ASSIGNMENT ▸ All pictures are to be dropped, and everything else in the data duplicated exactly.

(DATA Opens)

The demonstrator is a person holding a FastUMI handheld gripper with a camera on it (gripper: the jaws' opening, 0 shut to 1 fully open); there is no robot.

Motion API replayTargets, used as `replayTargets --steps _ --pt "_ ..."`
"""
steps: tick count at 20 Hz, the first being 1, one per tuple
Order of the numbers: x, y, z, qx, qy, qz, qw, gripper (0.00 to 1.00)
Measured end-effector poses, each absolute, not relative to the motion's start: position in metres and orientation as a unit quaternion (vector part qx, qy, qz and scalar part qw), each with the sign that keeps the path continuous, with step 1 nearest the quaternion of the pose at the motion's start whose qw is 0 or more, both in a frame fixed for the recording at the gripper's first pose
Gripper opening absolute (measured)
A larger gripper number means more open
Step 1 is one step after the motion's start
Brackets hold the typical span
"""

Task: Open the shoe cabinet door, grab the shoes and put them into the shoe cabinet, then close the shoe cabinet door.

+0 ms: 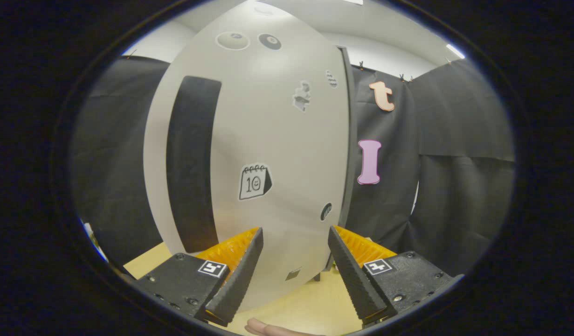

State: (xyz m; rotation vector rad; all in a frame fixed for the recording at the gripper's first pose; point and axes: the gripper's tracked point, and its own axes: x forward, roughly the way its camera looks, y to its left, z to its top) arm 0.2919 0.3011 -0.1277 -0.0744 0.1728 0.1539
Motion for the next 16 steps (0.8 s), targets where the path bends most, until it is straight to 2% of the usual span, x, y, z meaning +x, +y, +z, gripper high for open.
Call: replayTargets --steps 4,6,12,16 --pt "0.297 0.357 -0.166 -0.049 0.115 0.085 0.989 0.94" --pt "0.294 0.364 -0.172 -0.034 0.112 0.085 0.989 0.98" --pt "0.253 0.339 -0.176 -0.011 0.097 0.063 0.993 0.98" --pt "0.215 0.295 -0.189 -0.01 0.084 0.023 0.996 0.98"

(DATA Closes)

RESULT FOR THIS TASK ▸
The demonstrator is a person holding a FastUMI handheld gripper with a camera on it (gripper: the jaws' opening, 0 shut to 1 fully open); there is no robot.

Motion API replayTargets, used as `replayTargets --steps _ --pt "_ ..."`
"""
steps: tick count at 20 Hz, the first being 1, one per tuple
Order of the numbers: x, y, z, qx, qy, qz, qw, gripper (0.00 to 1.00)
Measured end-effector poses, each absolute, not relative to the motion's start: position in metres and orientation as a unit quaternion (vector part qx, qy, qz and scalar part qw), each with the sign that keeps the path continuous, with step 1 nearest the quaternion of the pose at the motion's start whose qw is 0 or more, both in a frame fixed for the recording at the gripper's first pose
Gripper opening absolute (measured)
A larger gripper number means more open
Step 1 is one step after the motion's start
Brackets hold the typical span
"""

Task: Open the shoe cabinet door, grab the shoes and put them into the shoe cabinet, then close the shoe cabinet door.

+0 ms: 

State: (xyz m; rotation vector rad; all in a frame fixed for the recording at the gripper's first pose; point and axes: the gripper's tracked point, and its own axes: x forward, roughly the way its camera looks, y to its left, z to its top) arm 0.2919 0.3011 -0.1277 -0.0744 0.1728 0.1539
Motion for the next 16 steps (0.8 s), targets where the path bends most, until it is straight to 2% of the usual span, x, y, z meaning +x, +y, +z, gripper high for open.
Call: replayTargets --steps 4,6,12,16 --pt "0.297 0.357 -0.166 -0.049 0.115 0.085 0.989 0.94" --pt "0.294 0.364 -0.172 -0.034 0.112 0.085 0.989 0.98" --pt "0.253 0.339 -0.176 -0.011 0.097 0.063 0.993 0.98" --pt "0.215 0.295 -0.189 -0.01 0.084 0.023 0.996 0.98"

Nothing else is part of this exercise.